I seem to have replaced the desire to actualize with a desire to loathe and destruct. My potential hasn't been reached yet, and I'm not holding out too much hope that it will in the future. I wish people used mottos more often. Mottos can give a lot of insight into how people think or feel. I've had several personal mottos. For about a month now, I've tried to make mine "Let It Be". Alternatives could be: Let sleeping dogs lie. That's water under the bridge. Be comfortable with who and where you are. The preceding idea is one that I am considerably preoccupied with.

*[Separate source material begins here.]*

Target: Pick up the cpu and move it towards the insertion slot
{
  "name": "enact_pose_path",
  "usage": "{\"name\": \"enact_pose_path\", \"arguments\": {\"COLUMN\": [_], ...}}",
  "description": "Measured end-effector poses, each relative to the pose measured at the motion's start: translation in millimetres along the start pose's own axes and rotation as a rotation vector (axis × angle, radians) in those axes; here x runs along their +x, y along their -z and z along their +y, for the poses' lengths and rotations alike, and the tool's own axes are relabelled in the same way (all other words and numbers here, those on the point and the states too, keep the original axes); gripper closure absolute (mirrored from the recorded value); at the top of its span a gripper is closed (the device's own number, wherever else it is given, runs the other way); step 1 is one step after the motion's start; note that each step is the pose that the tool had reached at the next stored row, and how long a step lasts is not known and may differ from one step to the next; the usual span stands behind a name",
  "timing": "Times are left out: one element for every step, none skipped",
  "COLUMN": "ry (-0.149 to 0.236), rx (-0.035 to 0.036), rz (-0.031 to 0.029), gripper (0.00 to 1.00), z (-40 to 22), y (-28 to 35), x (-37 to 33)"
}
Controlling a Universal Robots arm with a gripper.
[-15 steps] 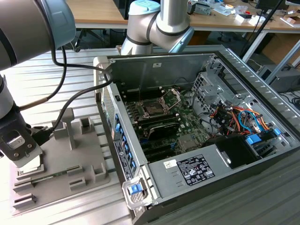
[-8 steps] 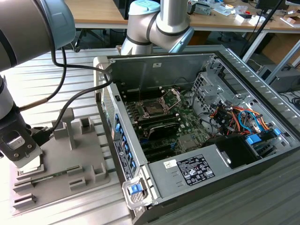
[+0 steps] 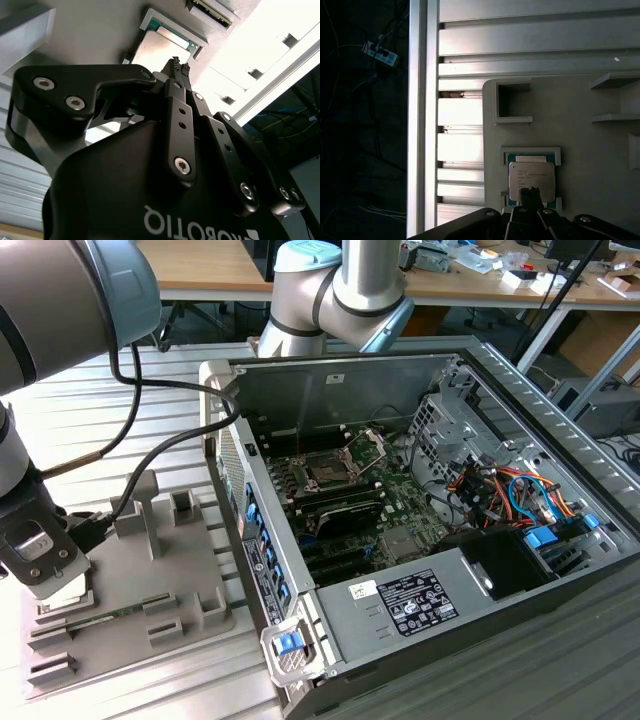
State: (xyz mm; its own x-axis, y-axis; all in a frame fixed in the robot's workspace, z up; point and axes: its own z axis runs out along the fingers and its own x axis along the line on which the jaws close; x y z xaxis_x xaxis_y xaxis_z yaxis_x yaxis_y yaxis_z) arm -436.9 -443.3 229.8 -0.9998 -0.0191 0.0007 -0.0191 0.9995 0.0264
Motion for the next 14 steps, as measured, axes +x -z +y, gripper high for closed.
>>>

Here's a link to a pretty thorough Maslow introduction, if you're interested or would like a refresher: http://web.utk.edu/~gwynne/maslow.HTM

1 Comments:

Blogger lightweight said...

The idea of transcending sickness unto death to grow is one that I have considered before. I've never thought about its application to esteem and affiliation, though. Maybe it takes place as the result of an event or series of events, where a "social breaking point" is reached. Of course, different levels take varying amounts of time depending on the person. Maybe esteem or affiliation are no problem for some. But the higher I go, the more that I tend to self-analyze, and sometimes revert back to old thought patterns and behaviors. However, I hope that each occurence represents a new layer of varnish on a slowly ascending spiral bannister. I've also considered that perhaps helping others achieve higher levels may assist in your own quest - but not to the point of forming some kind of "higher needs" multi-level marketing scheme. I still see most of this as a very personal and introspective journey.